'Python glob multiple filetypes

Is there a better way to use glob.glob in python to get a list of multiple file types such as .txt, .mdown, and .markdown? Right now I have something like this:

projectFiles1 = glob.glob( os.path.join(projectDir, '*.txt') )
projectFiles2 = glob.glob( os.path.join(projectDir, '*.mdown') )
projectFiles3 = glob.glob( os.path.join(projectDir, '*.markdown') )


Solution 1:[1]

Maybe there is a better way, but how about:

import glob
types = ('*.pdf', '*.cpp') # the tuple of file types
files_grabbed = []
for files in types:
    files_grabbed.extend(glob.glob(files))
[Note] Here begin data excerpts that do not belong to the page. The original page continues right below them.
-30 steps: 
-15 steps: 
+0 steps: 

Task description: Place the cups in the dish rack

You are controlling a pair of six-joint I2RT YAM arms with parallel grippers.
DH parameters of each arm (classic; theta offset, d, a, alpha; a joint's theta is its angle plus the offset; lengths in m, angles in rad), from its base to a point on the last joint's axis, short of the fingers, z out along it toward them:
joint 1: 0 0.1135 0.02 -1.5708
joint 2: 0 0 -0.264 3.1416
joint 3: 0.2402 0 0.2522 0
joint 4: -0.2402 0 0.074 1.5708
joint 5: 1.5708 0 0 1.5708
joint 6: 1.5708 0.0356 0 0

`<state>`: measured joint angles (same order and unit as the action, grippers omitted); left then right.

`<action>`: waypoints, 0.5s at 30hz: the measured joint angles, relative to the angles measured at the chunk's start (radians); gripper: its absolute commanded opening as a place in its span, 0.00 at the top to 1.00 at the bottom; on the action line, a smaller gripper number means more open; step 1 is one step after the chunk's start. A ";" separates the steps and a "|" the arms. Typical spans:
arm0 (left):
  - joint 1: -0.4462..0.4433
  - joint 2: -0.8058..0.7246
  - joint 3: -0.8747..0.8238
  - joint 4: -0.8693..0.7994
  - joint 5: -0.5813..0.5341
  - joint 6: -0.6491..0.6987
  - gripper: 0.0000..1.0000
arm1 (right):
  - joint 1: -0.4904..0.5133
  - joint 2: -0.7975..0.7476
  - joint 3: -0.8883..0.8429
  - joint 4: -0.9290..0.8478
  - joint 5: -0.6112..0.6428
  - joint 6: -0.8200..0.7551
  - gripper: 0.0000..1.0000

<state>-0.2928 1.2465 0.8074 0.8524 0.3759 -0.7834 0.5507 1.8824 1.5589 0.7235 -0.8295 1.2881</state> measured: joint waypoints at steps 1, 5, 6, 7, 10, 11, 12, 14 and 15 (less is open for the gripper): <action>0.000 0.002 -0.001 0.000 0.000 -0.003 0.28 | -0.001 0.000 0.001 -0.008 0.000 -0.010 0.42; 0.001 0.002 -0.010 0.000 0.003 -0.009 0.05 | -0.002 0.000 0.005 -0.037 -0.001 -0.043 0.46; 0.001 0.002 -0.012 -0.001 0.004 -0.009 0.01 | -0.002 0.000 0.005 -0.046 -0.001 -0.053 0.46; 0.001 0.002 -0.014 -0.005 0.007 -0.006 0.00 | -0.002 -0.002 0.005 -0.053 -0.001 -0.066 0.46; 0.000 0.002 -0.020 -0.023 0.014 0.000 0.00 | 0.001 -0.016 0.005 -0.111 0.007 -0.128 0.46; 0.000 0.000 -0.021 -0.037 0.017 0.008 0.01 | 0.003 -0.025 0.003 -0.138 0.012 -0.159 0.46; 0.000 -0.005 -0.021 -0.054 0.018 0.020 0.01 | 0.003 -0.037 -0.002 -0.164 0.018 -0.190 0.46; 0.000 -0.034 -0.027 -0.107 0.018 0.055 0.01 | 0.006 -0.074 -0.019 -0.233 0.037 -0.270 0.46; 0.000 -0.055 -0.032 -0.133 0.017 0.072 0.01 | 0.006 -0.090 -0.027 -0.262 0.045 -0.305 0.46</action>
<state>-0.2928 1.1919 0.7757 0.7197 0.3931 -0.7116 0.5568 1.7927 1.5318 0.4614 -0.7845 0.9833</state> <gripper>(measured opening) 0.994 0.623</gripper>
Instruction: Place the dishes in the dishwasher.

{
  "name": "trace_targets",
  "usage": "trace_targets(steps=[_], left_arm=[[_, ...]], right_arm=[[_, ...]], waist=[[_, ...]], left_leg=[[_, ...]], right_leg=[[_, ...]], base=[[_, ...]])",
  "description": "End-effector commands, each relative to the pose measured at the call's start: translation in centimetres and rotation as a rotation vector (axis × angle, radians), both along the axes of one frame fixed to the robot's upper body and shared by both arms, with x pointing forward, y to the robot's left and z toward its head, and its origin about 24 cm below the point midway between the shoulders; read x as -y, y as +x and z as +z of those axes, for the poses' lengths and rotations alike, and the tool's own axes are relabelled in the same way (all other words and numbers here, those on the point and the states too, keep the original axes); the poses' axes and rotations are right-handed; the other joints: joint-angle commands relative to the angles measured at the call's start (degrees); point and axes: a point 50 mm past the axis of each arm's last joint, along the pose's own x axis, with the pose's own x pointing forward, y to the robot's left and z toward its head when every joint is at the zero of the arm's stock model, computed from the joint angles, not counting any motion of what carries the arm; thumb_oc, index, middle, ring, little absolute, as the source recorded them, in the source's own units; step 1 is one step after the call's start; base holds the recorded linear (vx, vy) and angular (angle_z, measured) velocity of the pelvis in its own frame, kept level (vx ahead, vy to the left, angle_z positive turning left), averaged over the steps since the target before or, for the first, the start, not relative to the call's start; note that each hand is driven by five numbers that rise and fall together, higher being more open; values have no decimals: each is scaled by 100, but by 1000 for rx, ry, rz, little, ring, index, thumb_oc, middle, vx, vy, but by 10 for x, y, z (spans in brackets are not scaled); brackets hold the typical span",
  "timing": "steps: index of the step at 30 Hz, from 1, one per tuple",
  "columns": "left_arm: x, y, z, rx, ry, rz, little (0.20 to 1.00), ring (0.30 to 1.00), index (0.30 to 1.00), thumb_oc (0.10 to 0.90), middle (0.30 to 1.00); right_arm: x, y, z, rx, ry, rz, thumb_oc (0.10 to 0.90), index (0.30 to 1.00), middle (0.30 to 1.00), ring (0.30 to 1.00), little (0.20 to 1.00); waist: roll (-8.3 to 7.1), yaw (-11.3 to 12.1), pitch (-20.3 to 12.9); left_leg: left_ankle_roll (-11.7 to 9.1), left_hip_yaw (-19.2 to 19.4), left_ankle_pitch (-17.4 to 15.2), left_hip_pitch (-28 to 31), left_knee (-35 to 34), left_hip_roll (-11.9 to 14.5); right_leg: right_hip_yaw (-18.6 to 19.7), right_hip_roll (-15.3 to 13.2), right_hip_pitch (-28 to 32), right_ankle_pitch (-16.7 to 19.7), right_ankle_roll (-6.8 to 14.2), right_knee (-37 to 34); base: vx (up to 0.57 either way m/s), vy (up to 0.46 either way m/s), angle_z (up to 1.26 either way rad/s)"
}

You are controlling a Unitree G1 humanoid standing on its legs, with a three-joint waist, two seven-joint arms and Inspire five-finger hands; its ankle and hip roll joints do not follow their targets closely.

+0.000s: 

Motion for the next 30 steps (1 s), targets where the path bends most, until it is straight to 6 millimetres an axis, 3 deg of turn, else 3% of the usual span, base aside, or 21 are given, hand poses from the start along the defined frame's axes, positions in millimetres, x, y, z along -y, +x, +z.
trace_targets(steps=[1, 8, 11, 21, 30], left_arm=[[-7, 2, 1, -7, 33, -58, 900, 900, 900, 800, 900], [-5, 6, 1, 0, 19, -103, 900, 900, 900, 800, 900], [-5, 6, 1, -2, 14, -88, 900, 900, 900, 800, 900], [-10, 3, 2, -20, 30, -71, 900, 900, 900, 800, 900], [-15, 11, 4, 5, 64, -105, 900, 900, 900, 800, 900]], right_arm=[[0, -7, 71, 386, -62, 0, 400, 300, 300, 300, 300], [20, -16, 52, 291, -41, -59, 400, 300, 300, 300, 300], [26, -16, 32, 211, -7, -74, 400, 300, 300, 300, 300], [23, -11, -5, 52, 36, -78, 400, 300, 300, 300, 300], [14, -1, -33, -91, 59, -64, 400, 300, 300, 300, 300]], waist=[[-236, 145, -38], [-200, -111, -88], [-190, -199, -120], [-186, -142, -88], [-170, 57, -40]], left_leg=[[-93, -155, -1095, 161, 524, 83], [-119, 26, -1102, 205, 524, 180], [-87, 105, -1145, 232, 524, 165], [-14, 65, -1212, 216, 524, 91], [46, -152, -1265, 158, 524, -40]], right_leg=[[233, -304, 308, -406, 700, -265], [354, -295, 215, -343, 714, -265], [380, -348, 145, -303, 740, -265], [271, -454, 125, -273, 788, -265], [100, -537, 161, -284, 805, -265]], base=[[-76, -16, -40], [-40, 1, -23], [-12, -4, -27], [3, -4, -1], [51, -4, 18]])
# files_grabbed is the list of pdf and cpp files

Perhaps there is another way, so wait in case someone else comes up with a better answer.

Solution 2:[2]

glob returns a list: why not just run it multiple times and concatenate the results?

from glob import glob
project_files = glob('*.txt') + glob('*.mdown') + glob('*.markdown')

Solution 3:[3]

from glob import glob

files = glob('*.gif')
files.extend(glob('*.png'))
files.extend(glob('*.jpg'))

print(files)

If you need to specify a path, loop over match patterns and keep the join inside the loop for simplicity:

from os.path import join
from glob import glob

files = []
for ext in ('*.gif', '*.png', '*.jpg'):
   files.extend(glob(join("path/to/dir", ext)))

print(files)

Solution 4:[4]

So many answers that suggest globbing as many times as number of extensions, I'd prefer globbing just once instead:

from pathlib import Path

files = (p.resolve() for p in Path(path).glob("**/*") if p.suffix in {".c", ".cc", ".cpp", ".hxx", ".h"})

Solution 5:[5]

Chain the results:

import itertools as it, glob

def multiple_file_types(*patterns):
    return it.chain.from_iterable(glob.iglob(pattern) for pattern in patterns)

Then:

for filename in multiple_file_types("*.txt", "*.sql", "*.log"):
    # do stuff

Solution 6:[6]

For example, for *.mp3 and *.flac on multiple folders, you can do:

mask = r'music/*/*.[mf][pl][3a]*'
glob.glob(mask)

The idea can be extended to more file extensions, but you have to check that the combinations won't match any other unwanted file extension you may have on those folders. So, be careful with this.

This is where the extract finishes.